Friday, March 17, 2017
Novalis - Banished Bridge. 1973 Germany
LP reissues: 1974 Brain; 1977 Brain; 1977 Brain (Japan); 1981 Brain
CD reissues: 1997 Repertoire; 2010 Victor (Japan mini-LP)
Novalis' debut has taken me a long while to digest. When I think of Novalis, I think of a band that is highly melodic, polished, superbly arranged, with sparse vocals in German. Banished Bridge is none of those things. Novalis' debut has about as much in common with the rest of their output as does Eela Craig, Scorpions, and Eloy's opening moves. I've often read that Banished Bridge sounds like early King Crimson, or even other more established UK prog bands of the era. I don't hear it myself. Maybe Wenzel occasionally sounds like Greg Lake, but with a thick German accent.
Still, what is it that we have here? I've owned this album in one form or another since the late 1980s and I couldn't tell you. Time to figure it out.
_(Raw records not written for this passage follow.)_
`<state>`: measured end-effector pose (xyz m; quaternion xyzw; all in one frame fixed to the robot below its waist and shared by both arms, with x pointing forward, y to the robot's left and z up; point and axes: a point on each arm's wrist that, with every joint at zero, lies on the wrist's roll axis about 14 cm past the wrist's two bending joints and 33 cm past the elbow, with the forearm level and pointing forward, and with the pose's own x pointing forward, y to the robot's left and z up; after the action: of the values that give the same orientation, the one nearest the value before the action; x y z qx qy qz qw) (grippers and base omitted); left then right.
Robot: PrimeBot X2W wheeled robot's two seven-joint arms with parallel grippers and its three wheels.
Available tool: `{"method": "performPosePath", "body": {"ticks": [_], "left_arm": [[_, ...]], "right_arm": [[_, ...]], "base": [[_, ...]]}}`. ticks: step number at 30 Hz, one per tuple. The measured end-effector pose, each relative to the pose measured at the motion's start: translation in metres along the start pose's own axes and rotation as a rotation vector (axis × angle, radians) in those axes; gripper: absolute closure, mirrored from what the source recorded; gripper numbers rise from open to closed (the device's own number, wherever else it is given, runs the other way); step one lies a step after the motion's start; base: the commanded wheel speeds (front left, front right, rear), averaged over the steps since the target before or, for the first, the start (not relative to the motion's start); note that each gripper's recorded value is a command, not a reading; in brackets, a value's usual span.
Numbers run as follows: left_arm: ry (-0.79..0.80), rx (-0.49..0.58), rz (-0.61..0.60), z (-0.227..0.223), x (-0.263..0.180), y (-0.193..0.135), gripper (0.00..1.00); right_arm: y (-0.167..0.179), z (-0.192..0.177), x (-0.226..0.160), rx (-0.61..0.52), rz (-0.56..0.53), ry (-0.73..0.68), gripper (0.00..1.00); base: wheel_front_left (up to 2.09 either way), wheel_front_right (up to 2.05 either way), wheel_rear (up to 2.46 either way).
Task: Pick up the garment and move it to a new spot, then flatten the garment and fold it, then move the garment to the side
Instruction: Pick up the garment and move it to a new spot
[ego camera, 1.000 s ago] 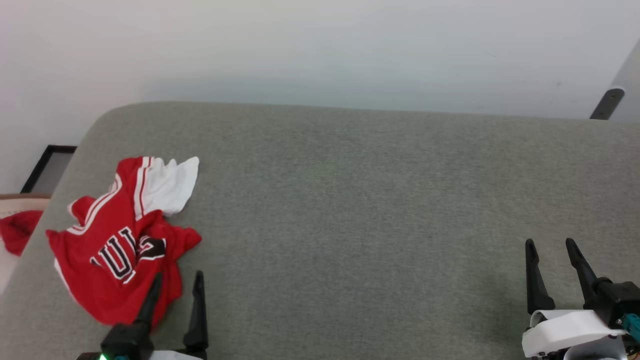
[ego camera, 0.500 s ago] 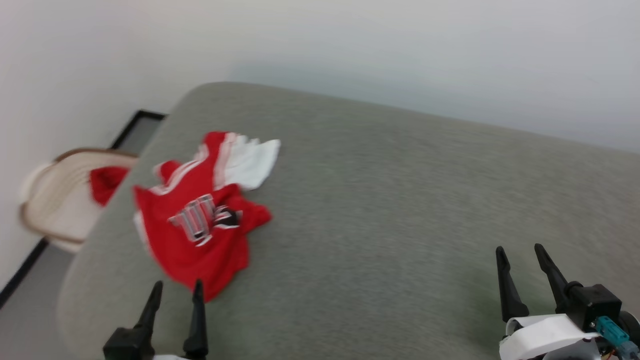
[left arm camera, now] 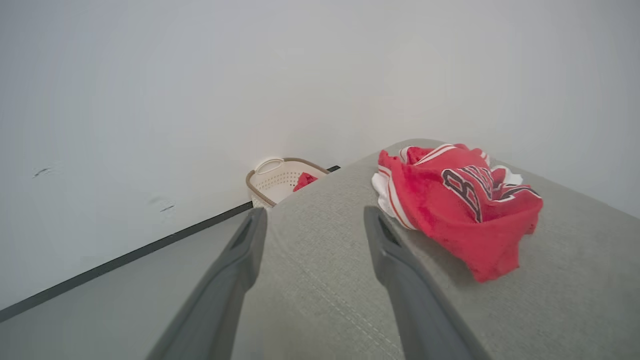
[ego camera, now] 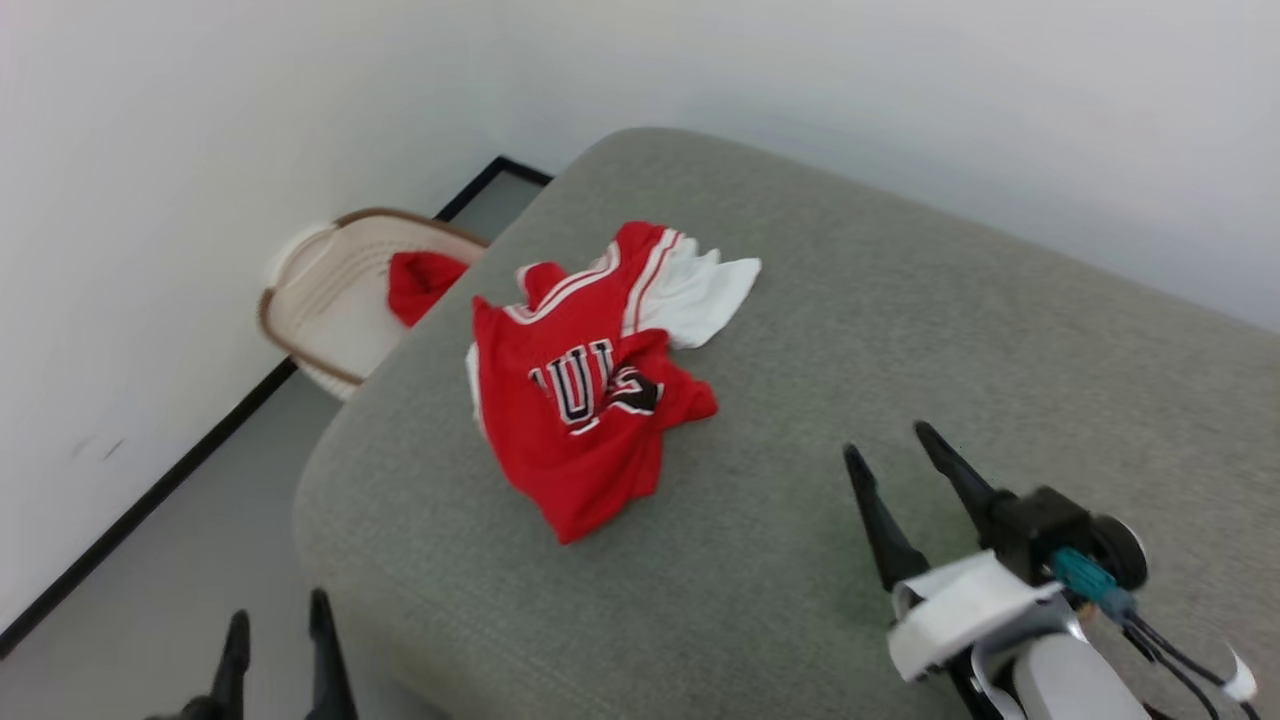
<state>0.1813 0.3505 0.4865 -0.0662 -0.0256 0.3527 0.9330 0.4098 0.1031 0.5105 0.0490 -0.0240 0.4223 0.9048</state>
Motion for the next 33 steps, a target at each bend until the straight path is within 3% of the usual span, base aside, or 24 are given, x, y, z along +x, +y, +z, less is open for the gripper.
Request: {"method": "performPosePath", "body": {"ticks": [10, 16, 24, 28, 33], "left_arm": [[0.031, -0.005, 0.051, -0.005, -0.009, 0.006, 0.00], [0.002, 0.020, -0.104, 0.001, 0.020, -0.031, 0.00], [-0.079, 0.075, -0.302, 0.040, 0.111, -0.091, 0.00], [0.016, 0.090, -0.364, 0.041, 0.157, -0.124, 0.00], [0.339, 0.155, -0.424, -0.006, 0.189, -0.157, 0.00]], "right_arm": [[0.010, -0.013, 0.011, 0.049, 0.063, 0.024, 0.00], [-0.012, -0.022, -0.004, 0.055, 0.003, 0.044, 0.00], [-0.039, -0.019, -0.016, 0.041, -0.074, 0.020, 0.00], [-0.056, -0.020, -0.022, 0.031, -0.115, 0.017, 0.00], [-0.084, -0.021, -0.032, 0.033, -0.188, 0.006, 0.00]], "base": [[-0.08, -0.08, -0.08], [0.00, 0.00, 0.00], [0.00, 0.00, 0.00], [0.00, 0.00, 0.00], [0.00, 0.00, 0.00]]}}
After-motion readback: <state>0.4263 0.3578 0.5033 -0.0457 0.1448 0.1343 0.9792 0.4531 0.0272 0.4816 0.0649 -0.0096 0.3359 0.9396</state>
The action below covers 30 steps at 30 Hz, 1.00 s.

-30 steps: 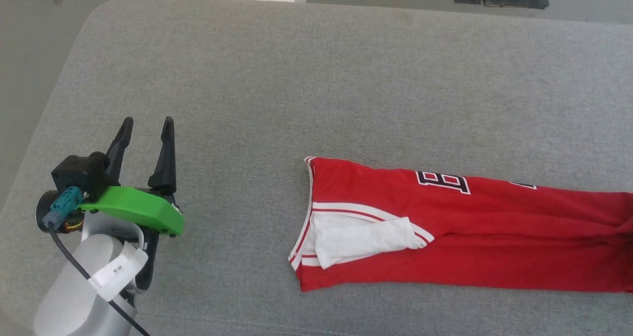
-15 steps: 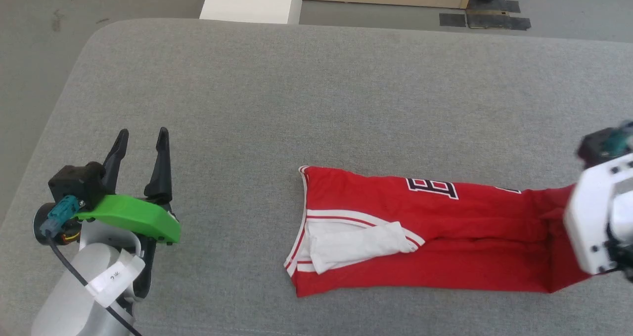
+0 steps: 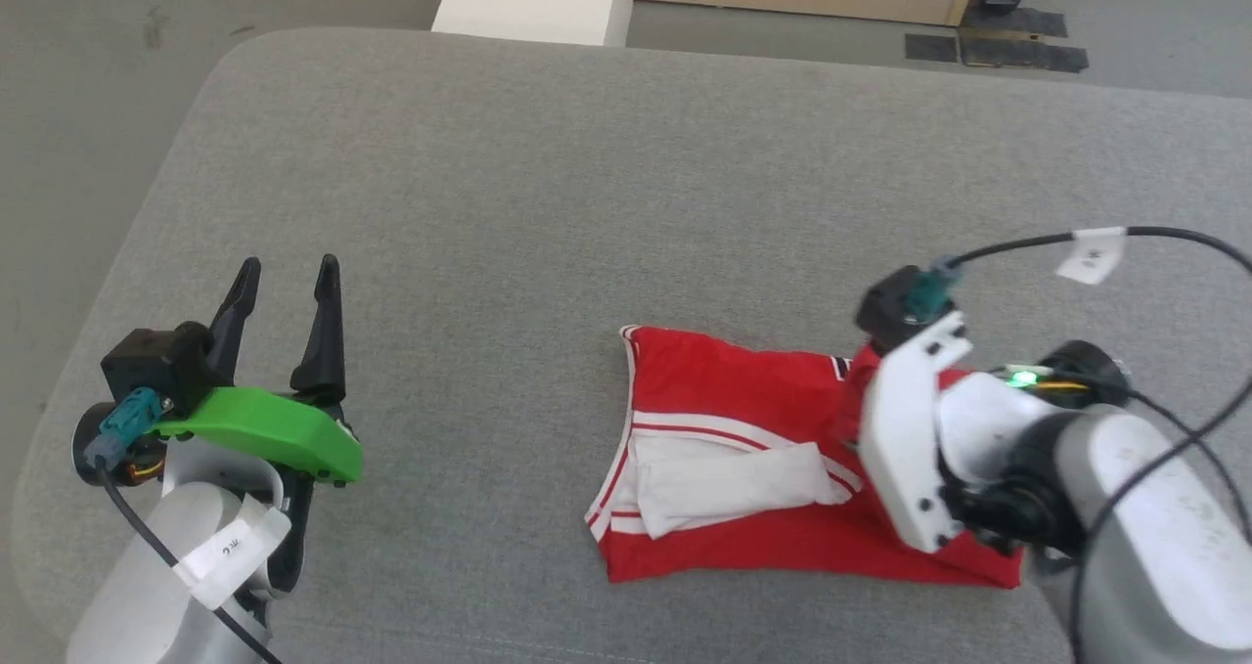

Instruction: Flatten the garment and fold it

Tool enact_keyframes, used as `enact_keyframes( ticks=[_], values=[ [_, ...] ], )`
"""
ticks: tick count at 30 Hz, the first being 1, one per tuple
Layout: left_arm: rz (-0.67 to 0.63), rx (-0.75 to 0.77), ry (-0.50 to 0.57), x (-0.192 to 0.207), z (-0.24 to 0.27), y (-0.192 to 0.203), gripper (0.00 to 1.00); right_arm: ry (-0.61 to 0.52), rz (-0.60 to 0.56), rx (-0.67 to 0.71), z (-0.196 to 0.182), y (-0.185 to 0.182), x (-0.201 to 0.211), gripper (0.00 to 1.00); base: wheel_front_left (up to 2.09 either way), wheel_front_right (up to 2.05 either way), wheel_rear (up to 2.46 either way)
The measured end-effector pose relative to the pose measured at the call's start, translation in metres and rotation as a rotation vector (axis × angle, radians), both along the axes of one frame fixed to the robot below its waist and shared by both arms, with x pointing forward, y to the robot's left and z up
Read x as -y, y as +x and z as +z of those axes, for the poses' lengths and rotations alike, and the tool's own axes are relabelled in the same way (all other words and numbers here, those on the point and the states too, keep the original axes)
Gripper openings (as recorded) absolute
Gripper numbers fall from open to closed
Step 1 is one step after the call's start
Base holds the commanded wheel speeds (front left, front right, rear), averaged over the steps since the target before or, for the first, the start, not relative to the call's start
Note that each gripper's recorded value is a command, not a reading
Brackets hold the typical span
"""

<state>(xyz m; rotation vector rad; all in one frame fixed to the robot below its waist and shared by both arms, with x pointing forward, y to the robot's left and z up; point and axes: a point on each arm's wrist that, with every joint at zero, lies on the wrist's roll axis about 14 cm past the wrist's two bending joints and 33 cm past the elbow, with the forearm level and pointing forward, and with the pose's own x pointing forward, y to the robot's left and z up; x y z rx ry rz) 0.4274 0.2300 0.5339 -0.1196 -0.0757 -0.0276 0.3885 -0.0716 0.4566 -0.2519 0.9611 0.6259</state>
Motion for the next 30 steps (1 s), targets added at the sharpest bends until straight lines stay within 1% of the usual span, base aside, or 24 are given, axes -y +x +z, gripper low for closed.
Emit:
enact_keyframes(
  ticks=[4,10,17,21,24,26,27,28,29,30],
  values=[
    [0.02,-0.01,0.0,-0.007,-0.003,-0.004,1.0,0.042,0.07,-0.013,-0.007,0.002,-0.037,0.0,0.0,0.0,0.0],
    [0.044,-0.033,-0.002,-0.014,-0.011,-0.008,1.0,0.066,0.135,-0.03,-0.023,0.005,-0.071,0.0,0.0,0.0,0.0],
    [0.066,-0.067,-0.013,-0.02,-0.024,-0.008,1.0,0.074,0.161,-0.066,-0.05,0.008,-0.092,0.0,0.0,0.0,0.0],
    [0.069,-0.083,-0.019,-0.02,-0.031,-0.005,1.0,0.064,0.162,-0.102,-0.068,0.007,-0.094,0.0,0.0,0.0,0.0],
    [0.068,-0.095,-0.023,-0.019,-0.036,-0.004,1.0,0.071,0.161,-0.112,-0.074,0.007,-0.097,0.0,0.0,0.0,0.0],
    [0.067,-0.097,-0.028,-0.018,-0.037,-0.003,1.0,0.094,0.155,-0.116,-0.074,0.006,-0.101,0.0,0.0,0.0,0.0],
    [0.065,-0.097,-0.029,-0.017,-0.037,-0.003,1.0,0.114,0.15,-0.112,-0.072,0.007,-0.104,0.07,0.0,0.0,0.0],
    [0.064,-0.097,-0.031,-0.016,-0.037,-0.003,1.0,0.13,0.151,-0.109,-0.071,0.006,-0.107,0.45,0.0,0.0,0.0],
    [0.063,-0.096,-0.031,-0.016,-0.037,-0.003,1.0,0.144,0.154,-0.106,-0.069,0.005,-0.11,1.0,0.0,0.0,0.0],
    [0.06,-0.094,-0.033,-0.016,-0.036,-0.003,1.0,0.167,0.157,-0.107,-0.065,0.003,-0.115,1.0,0.0,0.0,0.0]
  ],
)
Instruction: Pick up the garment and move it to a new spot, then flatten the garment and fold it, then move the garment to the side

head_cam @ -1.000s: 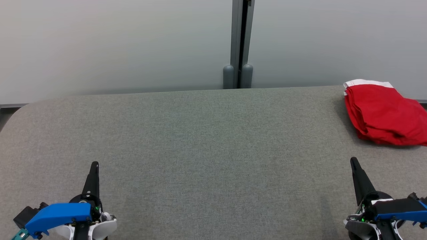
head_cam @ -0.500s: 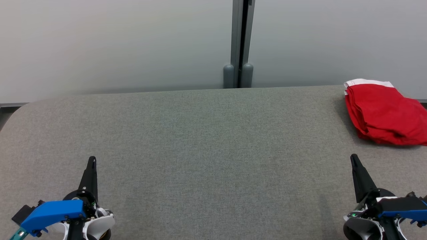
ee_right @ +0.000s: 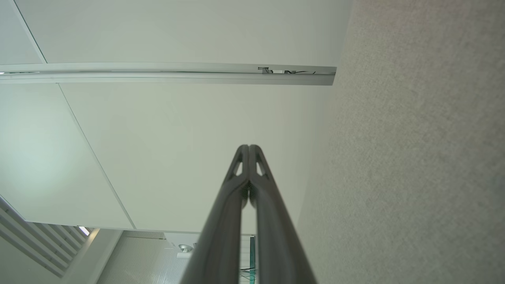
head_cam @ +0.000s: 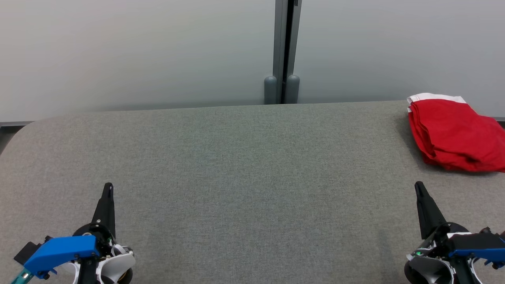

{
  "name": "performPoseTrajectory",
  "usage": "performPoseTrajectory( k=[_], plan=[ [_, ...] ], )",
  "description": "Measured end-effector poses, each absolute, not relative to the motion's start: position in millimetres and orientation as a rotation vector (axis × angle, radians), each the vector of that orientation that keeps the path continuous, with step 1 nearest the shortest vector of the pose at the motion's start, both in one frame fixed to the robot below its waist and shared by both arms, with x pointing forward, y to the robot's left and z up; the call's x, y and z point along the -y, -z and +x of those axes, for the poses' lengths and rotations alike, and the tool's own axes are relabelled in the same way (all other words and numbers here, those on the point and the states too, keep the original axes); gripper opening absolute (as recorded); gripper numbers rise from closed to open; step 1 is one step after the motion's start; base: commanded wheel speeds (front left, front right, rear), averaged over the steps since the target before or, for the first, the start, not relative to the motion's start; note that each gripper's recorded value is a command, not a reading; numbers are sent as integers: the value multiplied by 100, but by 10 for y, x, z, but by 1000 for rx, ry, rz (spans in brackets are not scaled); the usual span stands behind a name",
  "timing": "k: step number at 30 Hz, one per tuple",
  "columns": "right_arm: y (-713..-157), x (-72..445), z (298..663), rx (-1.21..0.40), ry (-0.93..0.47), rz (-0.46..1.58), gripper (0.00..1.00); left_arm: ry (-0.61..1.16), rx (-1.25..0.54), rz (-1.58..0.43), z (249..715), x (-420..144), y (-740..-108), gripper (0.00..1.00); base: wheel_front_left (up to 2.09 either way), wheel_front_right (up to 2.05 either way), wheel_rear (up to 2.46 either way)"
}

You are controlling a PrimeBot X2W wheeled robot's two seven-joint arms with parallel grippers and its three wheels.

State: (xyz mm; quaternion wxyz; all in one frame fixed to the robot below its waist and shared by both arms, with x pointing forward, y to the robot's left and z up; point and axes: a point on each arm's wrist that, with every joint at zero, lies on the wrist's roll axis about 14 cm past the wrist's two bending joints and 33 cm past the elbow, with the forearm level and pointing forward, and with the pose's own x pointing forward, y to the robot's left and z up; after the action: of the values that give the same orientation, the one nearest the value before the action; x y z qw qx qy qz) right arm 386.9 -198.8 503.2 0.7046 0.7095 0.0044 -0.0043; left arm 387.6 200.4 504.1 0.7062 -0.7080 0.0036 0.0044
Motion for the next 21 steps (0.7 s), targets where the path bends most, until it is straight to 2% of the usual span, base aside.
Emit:
performPoseTrajectory(
  k=[21],
  plan=[
    [-5033, 1988, 3870, -10, 9, 1578, 0, -10, -8, -1573, 3876, -2004, -5040, 0, 0, 0, 0]
  ],
)
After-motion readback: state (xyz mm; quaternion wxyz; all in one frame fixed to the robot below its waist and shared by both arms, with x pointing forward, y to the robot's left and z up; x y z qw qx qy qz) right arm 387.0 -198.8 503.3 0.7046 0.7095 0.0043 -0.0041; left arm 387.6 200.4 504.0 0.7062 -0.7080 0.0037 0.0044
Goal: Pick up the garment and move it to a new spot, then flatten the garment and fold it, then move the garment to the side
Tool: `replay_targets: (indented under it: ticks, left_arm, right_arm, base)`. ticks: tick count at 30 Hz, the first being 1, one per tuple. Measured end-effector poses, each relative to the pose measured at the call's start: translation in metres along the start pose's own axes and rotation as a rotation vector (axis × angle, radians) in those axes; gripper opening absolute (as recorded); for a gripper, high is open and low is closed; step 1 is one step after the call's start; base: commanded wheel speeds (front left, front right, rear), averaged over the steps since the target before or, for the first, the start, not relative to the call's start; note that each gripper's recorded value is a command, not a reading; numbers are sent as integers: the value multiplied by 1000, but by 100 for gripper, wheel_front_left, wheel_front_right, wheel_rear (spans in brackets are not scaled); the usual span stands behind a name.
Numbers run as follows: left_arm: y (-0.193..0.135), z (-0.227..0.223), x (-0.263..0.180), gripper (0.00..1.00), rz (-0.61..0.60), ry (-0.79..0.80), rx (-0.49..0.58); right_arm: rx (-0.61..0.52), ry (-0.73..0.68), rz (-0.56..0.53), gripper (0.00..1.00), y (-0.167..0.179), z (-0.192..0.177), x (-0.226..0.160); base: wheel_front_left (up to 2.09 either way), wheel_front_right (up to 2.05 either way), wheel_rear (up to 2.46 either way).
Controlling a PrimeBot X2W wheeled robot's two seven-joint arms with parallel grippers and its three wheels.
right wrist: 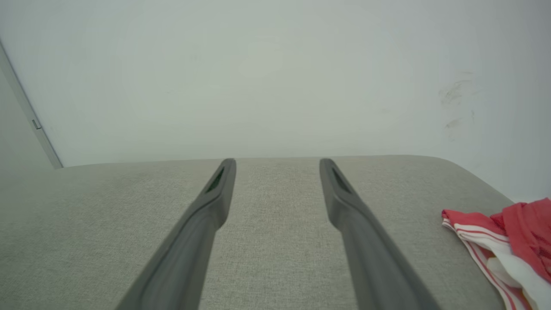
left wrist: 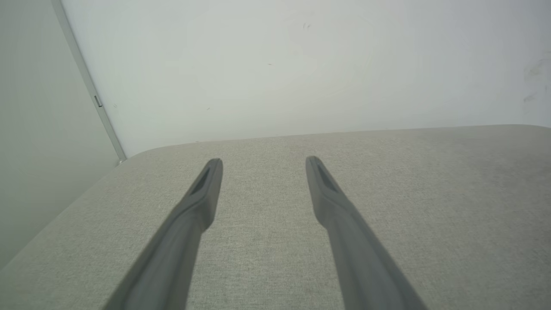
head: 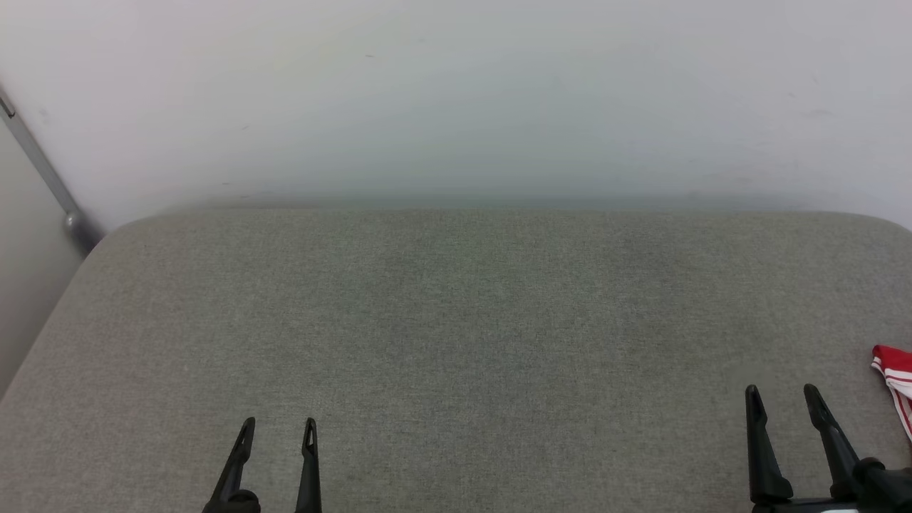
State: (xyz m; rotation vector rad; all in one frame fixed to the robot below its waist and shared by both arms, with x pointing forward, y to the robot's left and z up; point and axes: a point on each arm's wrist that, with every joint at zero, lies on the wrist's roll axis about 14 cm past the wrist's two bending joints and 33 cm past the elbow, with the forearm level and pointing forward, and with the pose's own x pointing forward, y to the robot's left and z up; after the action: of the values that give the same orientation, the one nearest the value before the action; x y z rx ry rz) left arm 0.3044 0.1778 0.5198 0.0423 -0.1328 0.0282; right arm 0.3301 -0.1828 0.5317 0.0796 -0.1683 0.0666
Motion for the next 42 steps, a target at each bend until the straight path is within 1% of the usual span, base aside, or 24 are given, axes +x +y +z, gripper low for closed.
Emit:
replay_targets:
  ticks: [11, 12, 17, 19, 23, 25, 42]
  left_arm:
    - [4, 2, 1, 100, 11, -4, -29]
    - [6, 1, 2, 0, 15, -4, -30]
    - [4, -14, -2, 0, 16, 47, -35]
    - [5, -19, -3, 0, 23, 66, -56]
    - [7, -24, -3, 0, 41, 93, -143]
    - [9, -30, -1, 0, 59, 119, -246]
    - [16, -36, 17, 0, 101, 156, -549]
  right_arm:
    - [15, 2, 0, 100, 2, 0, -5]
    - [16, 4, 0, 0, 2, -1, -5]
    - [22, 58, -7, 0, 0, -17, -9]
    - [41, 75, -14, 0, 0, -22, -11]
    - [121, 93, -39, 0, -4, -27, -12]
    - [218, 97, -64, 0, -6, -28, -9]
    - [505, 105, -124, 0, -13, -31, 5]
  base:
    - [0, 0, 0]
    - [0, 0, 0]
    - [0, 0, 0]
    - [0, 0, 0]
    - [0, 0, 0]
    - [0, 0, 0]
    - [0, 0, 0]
It's the title track that really throws one off the scent. So finally I decided to listen to Side 2 first. On these three tracks we have a fairly typical organ based Krautrock sound, very much what you would expect to hear in 1971. So from that angle, Novalis are behind the times, but still pleasant. Solid 3.5 material.
But the title track, this is the secret of the album. Basically it's a symphonic prog version of Dom's Edge of Time. What? Well... there are these long stretches of tranquil/drone trip-out music with mumbling downer vocals in English that do in fact recall a mold infested bridge-to-nowhere in the countryside. Out of the depths of depression rise the organ and synthesizers, which provides the perfect contrast. And so it goes between both styles for its 17 minute duration. Awesome. Had this been side 2 instead, I'm sure this album would be more highly regarded today. It sounds like a side 2 honestly.
Personally I think this album is a lot more "true Krautrock" than ever given credit for. After this, Novalis along with Eloy, pretty much defined the German variation of symphonic progressive rock. Almost the antithesis of the raw Krautrock sound we've been accustomed to.
As mentioned above, I've owned this album since the late 1980s. Almost a parallel ownership situation to the Jane Together album that we just updated. I started with the single sleeve black label, and graduated to the 1974 green label gatefold. In this case though, I did finally secure a true original with the Metronome on the insignia. As for the CD, the Repertoire version from 1997 is excellent, with a history of the band, and great sound - licensed directly from Metronome. I bought it not long after its release.